Three Decembers ago, my family and I were starved for Christmas entertainment. It was the first December of the COVID times, and we were looking for some different Christmas music on YouTube.

My husband, my Gen Z daughter, and I are big fans of oldies, and I don’t mean just from the 1970s and 80s. I mean waaaaay back as early as The Charleston and ragtime. We settled on a video of a Bing Crosby Christmas album.

For those who don’t know, Bing Crosby is the man who sings the most famous classic version of “White Christmas”. Did you know Bing got his entire family involved in his Christmas albums and TV specials?

I remember watching some of his later 1970s TV specials featuring his second family, including wife Kathryn Crosby, daughter Mary Francis (who grew up to shoot J.R. on TV’s Dallas), and sons Harry and Nathaniel. Here is a number from Bing's 1973 NBC TV Christmas special, Bing Crosby's Sun Valley Christmas Show, in which he sings and dances with a snowman:

You wouldn't know, having watched that duet with the snowman, that over twenty years before this performance, a Bing Crosby album featured a song about a different snowman that suffers a much graver fate than getting a bit smaller in the sunshine.

The earlier song has a happy, jaunty feel, until you listen carefully to the lyrics. It goes by so fast, you could miss the words, and think it's a fun little tribute to one family's friendly snowman. But no child should listen to this song.

So here is the video you’ve been waiting for….the worst Christmas/winter song ever (that I know of) performed by the Crosby family. It is a recording of a 1950 album on the Decca label entitled, Bing Crosby, the Voice of Christmas. The song is, “The Snowman”, written by Johnny Burke and Jimmy van Heusen.

Please keep small children out of the room if playing this song, or they may never be the same!

It is the first song in this video. When Bing introduces “the twins”, he means Dennis and Phillip, two of his sons from his first family, whose mother was Hollywood actress Dixie Lee.
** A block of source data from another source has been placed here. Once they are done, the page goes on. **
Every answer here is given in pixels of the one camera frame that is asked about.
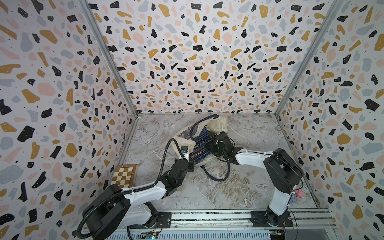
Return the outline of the cream canvas tote bag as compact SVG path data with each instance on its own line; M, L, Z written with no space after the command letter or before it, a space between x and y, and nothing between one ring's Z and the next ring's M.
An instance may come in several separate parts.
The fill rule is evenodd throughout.
M181 146L188 146L189 147L189 156L190 153L193 151L196 142L197 137L200 135L201 131L204 127L207 128L207 130L213 134L218 135L220 132L228 133L228 121L226 118L219 117L219 115L210 115L208 117L205 117L199 121L197 121L194 124L188 125L181 131L179 131L176 135L173 136L173 139L176 140L179 147ZM206 169L206 164L212 163L215 160L224 162L227 164L227 173L225 177L222 179L216 178L213 175L209 174ZM228 179L229 173L230 173L230 164L227 160L224 159L223 156L214 156L212 153L204 159L200 164L195 164L195 167L202 168L205 174L213 181L215 182L223 182Z

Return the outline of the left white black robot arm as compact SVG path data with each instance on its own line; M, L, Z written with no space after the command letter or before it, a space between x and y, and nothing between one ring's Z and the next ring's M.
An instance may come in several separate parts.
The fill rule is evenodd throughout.
M117 184L108 186L83 211L76 237L105 240L118 228L134 225L150 228L159 214L151 202L173 194L194 169L194 161L176 159L171 170L162 174L156 183L129 189Z

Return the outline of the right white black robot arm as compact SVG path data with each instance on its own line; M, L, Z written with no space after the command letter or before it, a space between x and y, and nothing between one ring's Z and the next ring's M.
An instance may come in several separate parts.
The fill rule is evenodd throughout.
M209 152L228 164L253 166L267 171L274 186L274 194L268 205L264 220L271 227L287 224L288 205L293 192L303 184L303 171L283 149L257 152L236 147L230 137L221 132L208 145Z

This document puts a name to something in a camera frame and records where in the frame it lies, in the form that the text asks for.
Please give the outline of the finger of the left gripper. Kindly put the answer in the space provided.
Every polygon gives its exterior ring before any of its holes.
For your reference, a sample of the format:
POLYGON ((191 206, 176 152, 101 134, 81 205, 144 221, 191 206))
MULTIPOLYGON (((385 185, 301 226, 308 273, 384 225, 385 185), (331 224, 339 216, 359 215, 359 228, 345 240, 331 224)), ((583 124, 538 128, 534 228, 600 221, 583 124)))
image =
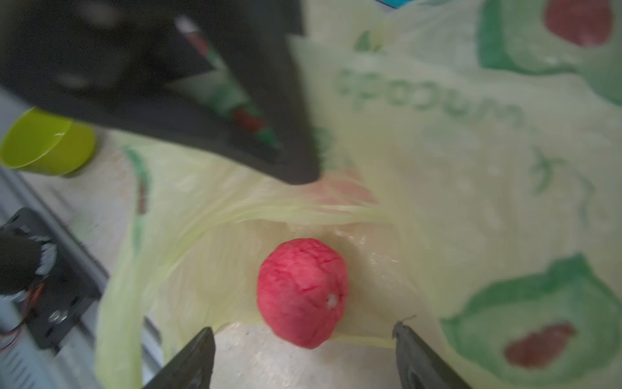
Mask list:
POLYGON ((4 1, 1 84, 43 110, 214 152, 284 183, 320 178, 288 37, 298 1, 4 1), (273 147, 168 84, 212 71, 189 18, 277 138, 273 147))

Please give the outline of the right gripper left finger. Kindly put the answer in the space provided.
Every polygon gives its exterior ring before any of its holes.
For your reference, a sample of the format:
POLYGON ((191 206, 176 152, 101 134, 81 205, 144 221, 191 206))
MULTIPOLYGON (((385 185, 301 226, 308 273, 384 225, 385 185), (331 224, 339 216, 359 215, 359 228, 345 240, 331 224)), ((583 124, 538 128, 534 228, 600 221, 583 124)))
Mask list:
POLYGON ((204 327, 144 388, 209 389, 215 352, 214 333, 204 327))

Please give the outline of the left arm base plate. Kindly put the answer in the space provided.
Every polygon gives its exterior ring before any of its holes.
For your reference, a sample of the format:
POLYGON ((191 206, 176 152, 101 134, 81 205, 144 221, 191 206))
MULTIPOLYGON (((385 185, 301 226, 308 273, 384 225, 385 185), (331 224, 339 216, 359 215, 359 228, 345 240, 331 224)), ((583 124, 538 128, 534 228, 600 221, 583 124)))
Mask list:
POLYGON ((45 220, 22 207, 1 226, 1 296, 21 316, 1 334, 12 336, 24 328, 38 348, 50 349, 61 344, 101 293, 45 220))

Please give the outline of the yellow-green avocado plastic bag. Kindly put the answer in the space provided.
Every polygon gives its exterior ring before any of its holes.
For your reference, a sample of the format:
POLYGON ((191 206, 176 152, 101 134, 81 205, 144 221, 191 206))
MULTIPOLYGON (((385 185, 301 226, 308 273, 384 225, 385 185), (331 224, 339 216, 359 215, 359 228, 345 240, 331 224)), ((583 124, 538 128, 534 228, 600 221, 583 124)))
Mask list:
POLYGON ((335 340, 391 348, 408 318, 475 388, 620 387, 620 2, 305 11, 319 181, 114 136, 139 193, 100 308, 102 385, 141 386, 146 315, 167 358, 259 321, 260 264, 307 235, 348 262, 335 340))

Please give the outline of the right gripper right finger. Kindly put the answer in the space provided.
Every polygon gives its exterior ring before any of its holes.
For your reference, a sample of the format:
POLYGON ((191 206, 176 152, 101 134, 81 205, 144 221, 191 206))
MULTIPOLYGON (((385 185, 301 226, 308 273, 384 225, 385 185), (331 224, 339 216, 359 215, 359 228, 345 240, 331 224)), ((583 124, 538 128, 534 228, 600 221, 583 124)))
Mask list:
POLYGON ((471 389, 428 344, 404 322, 397 322, 396 364, 402 388, 471 389))

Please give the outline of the red apple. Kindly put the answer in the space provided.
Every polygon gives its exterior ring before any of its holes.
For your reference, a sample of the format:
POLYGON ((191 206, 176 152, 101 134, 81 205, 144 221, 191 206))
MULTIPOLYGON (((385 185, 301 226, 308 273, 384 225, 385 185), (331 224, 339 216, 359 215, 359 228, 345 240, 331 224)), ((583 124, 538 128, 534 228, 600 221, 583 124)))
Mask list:
POLYGON ((280 244, 259 269, 257 305, 264 322, 301 348, 315 349, 331 338, 348 295, 345 259, 317 239, 280 244))

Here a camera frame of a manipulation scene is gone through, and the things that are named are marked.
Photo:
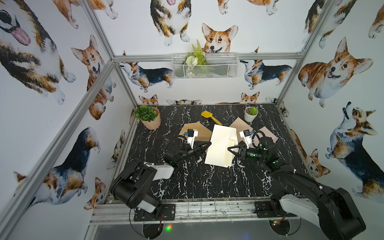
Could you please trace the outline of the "white envelope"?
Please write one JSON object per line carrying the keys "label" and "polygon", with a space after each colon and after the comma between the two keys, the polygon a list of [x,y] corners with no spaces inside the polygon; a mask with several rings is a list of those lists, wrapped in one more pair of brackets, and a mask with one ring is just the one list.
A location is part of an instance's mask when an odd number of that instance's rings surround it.
{"label": "white envelope", "polygon": [[228,147],[237,145],[238,137],[235,128],[215,125],[210,142],[212,143],[205,158],[205,164],[228,168],[235,157]]}

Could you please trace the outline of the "pink envelope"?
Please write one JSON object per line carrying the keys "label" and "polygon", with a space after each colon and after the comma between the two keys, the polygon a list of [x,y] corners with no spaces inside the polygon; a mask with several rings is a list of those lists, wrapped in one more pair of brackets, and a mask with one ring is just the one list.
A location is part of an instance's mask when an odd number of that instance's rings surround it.
{"label": "pink envelope", "polygon": [[274,143],[276,143],[277,140],[279,139],[267,127],[262,127],[260,131],[263,132],[266,135],[266,137],[270,137]]}

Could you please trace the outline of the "cream letter paper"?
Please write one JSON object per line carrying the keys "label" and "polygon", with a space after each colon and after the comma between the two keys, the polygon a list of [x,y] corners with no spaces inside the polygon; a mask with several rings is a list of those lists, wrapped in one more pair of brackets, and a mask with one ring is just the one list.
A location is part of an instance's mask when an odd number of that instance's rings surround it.
{"label": "cream letter paper", "polygon": [[252,128],[251,126],[249,126],[246,122],[244,122],[241,118],[237,118],[237,119],[230,125],[230,127],[236,129],[237,138],[238,138],[238,142],[239,142],[239,143],[240,143],[241,141],[243,141],[243,139],[242,139],[241,136],[240,136],[240,132],[245,131],[245,130],[249,130],[250,132],[253,131],[253,128]]}

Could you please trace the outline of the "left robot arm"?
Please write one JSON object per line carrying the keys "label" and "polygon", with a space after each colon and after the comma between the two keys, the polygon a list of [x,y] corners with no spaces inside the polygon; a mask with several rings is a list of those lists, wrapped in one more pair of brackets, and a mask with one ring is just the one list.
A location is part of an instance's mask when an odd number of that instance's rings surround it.
{"label": "left robot arm", "polygon": [[200,157],[211,145],[207,141],[195,141],[193,147],[171,144],[166,147],[164,162],[158,164],[133,159],[112,182],[110,193],[130,209],[143,210],[157,219],[162,202],[150,193],[152,182],[170,179],[182,161]]}

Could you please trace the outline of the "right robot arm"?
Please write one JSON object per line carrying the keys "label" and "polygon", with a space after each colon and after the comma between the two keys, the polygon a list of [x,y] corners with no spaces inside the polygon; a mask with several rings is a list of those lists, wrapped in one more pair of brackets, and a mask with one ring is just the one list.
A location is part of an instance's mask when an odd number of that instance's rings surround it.
{"label": "right robot arm", "polygon": [[366,230],[366,224],[346,190],[322,185],[280,159],[271,138],[260,138],[255,148],[237,145],[228,147],[228,151],[240,160],[258,162],[269,177],[303,195],[298,198],[284,191],[275,194],[267,204],[256,204],[257,215],[295,215],[319,227],[330,240],[351,240]]}

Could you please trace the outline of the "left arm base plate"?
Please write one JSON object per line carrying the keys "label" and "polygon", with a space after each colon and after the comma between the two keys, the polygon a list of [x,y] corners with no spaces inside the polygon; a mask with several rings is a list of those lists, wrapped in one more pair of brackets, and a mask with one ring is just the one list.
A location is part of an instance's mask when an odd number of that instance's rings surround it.
{"label": "left arm base plate", "polygon": [[176,215],[175,204],[163,204],[152,213],[135,209],[134,222],[174,221]]}

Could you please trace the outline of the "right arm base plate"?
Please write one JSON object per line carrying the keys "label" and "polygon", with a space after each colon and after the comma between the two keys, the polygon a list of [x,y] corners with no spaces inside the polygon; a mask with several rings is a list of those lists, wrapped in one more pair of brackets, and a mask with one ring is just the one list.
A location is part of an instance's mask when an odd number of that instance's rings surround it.
{"label": "right arm base plate", "polygon": [[258,218],[283,218],[284,216],[297,216],[284,211],[280,203],[276,200],[256,201],[254,202],[254,205],[254,213],[257,214]]}

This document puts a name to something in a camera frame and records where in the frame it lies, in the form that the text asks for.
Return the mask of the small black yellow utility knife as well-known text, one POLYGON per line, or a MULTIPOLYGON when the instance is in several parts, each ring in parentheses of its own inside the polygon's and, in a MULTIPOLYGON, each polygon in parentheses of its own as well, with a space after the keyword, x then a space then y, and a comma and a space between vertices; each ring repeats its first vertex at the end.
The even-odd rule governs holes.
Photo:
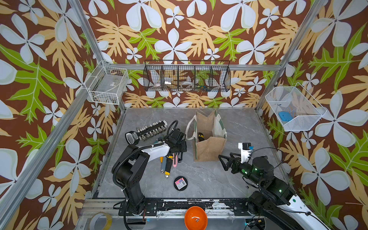
POLYGON ((203 133, 198 132, 198 141, 201 142, 201 141, 204 141, 204 140, 205 140, 205 138, 204 138, 203 133))

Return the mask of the green christmas burlap pouch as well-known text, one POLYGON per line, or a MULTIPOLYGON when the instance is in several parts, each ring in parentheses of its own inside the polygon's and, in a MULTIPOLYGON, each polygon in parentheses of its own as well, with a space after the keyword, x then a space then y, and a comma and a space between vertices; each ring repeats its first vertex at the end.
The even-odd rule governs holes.
POLYGON ((215 162, 224 150, 227 132, 220 114, 214 110, 205 116, 196 111, 186 127, 186 140, 194 141, 193 156, 195 162, 215 162), (203 133, 205 140, 198 141, 198 132, 203 133))

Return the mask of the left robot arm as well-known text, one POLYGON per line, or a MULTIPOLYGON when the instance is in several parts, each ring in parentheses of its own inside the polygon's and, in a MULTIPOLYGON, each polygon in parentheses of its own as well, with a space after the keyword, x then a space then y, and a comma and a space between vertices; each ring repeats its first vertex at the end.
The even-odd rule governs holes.
POLYGON ((123 190, 127 211, 141 214, 145 208, 145 196, 141 191, 140 181, 147 164, 163 158, 163 173, 168 177, 174 164, 181 159, 179 154, 187 150, 186 134, 176 128, 155 144, 138 147, 128 145, 112 168, 112 178, 115 185, 123 190))

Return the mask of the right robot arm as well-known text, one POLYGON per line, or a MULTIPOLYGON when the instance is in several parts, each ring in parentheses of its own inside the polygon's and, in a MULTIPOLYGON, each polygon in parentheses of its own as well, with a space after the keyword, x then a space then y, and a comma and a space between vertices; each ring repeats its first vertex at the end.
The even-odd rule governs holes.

TRIGGER WARNING: the snowman is not alive at the end of the song:

Did you catch the part where the snowman happily sacrifices himself for the children?

When my family and I sat around the dining room table listening to this song on YouTube, we were only partially aware of it as we chatted, until this line seemed to jump out of the computer:

“He threw himself across the burning floor!”

What???

Yes, the happy snowman with no name throws himself onto a fire to put it out and save the house of the children who built him!

It is disturbing, and also makes no sense because if the snowman could put out a porch fire with his body, how is it that he "couldn't knock" and "couldn't ring the bell?

And he doesn’t even come back to life like Frosty does after he melts in the famous TV cartoon!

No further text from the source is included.